WORK ORDER = Set the whole listing down again exactly as written.

DATA EXTRACT =

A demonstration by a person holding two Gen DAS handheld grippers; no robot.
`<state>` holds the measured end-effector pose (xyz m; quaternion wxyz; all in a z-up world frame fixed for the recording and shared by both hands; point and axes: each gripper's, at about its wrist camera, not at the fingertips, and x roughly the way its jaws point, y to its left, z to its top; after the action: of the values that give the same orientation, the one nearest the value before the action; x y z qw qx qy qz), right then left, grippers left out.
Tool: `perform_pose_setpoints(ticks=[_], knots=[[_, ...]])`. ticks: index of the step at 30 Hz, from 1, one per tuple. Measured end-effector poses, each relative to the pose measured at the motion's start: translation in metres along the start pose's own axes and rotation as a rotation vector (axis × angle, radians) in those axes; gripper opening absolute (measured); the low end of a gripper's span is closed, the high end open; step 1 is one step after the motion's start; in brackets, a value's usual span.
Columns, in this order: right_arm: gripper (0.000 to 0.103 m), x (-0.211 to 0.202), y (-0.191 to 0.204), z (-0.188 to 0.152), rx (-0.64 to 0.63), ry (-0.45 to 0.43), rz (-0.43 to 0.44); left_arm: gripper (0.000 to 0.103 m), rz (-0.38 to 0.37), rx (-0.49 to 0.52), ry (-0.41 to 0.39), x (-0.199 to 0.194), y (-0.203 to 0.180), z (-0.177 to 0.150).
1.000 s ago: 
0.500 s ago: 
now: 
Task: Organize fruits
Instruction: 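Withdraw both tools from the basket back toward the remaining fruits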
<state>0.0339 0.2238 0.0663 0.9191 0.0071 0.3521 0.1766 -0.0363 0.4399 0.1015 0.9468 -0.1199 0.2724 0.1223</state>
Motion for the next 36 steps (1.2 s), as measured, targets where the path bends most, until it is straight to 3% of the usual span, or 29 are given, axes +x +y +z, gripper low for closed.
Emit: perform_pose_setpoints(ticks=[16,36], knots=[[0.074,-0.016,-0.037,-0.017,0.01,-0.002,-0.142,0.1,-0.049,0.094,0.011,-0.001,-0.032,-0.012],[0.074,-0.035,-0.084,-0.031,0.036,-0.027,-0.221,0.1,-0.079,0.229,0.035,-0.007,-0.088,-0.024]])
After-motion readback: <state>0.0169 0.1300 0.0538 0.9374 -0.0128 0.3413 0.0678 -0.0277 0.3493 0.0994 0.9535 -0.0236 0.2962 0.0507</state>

OUTPUT FOR THIS EXERCISE =
A demonstration by a person holding two Gen DAS handheld grippers; no robot.
`<state>` holds the measured end-effector pose (xyz m; quaternion wxyz; all in a z-up world frame fixed for the recording and shared by both hands; point and axes: each gripper's, at about its wrist camera, not at the fingertips, and x roughly the way its jaws point, y to its left, z to its top; after the action: of the values that give the same orientation, the one nearest the value before the action; x y z qw qx qy qz), right then left, grippers left out.
Tool: `perform_pose_setpoints(ticks=[_], knots=[[_, ...]])`. ticks: index of the step at 30 Hz, from 1, one per tuple. Measured end-effector poses, each relative to the pose measured at the motion's start: translation in metres along the start pose's own axes and rotation as a rotation vector (axis × angle, radians) in those axes; gripper opening absolute (measured); the low end of a gripper's span is closed, the high end open; step 1 is one step after the motion's start; in brackets, a value's usual span.
Columns, in this order: right_arm: gripper (0.000 to 0.103 m), x (-0.211 to 0.202), y (-0.191 to 0.204), z (-0.188 to 0.152), rx (-0.64 to 0.63), ry (-0.45 to 0.43), rz (-0.43 to 0.44); left_arm: gripper (0.000 to 0.103 m), rz (-0.38 to 0.37), rx (-0.49 to 0.52), ry (-0.41 to 0.39), x (-0.199 to 0.194), y (-0.203 to 0.180), z (-0.177 to 0.150).
1.000 s ago: 
0.500 s ago: 
now: 
Task: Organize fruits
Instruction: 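Withdraw both tools from the basket back toward the remaining fruits
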<state>0.0339 0.2238 0.0663 0.9191 0.0071 0.3521 0.1766 -0.0363 0.4399 0.1015 0.9468 -0.1199 0.2724 0.1223</state>
Motion for the next 36 steps (1.2 s), as measured, targets where the path bends most, until it is straight to 3% of the usual span, or 29 are given, axes +x +y +z, gripper low for closed.
Emit: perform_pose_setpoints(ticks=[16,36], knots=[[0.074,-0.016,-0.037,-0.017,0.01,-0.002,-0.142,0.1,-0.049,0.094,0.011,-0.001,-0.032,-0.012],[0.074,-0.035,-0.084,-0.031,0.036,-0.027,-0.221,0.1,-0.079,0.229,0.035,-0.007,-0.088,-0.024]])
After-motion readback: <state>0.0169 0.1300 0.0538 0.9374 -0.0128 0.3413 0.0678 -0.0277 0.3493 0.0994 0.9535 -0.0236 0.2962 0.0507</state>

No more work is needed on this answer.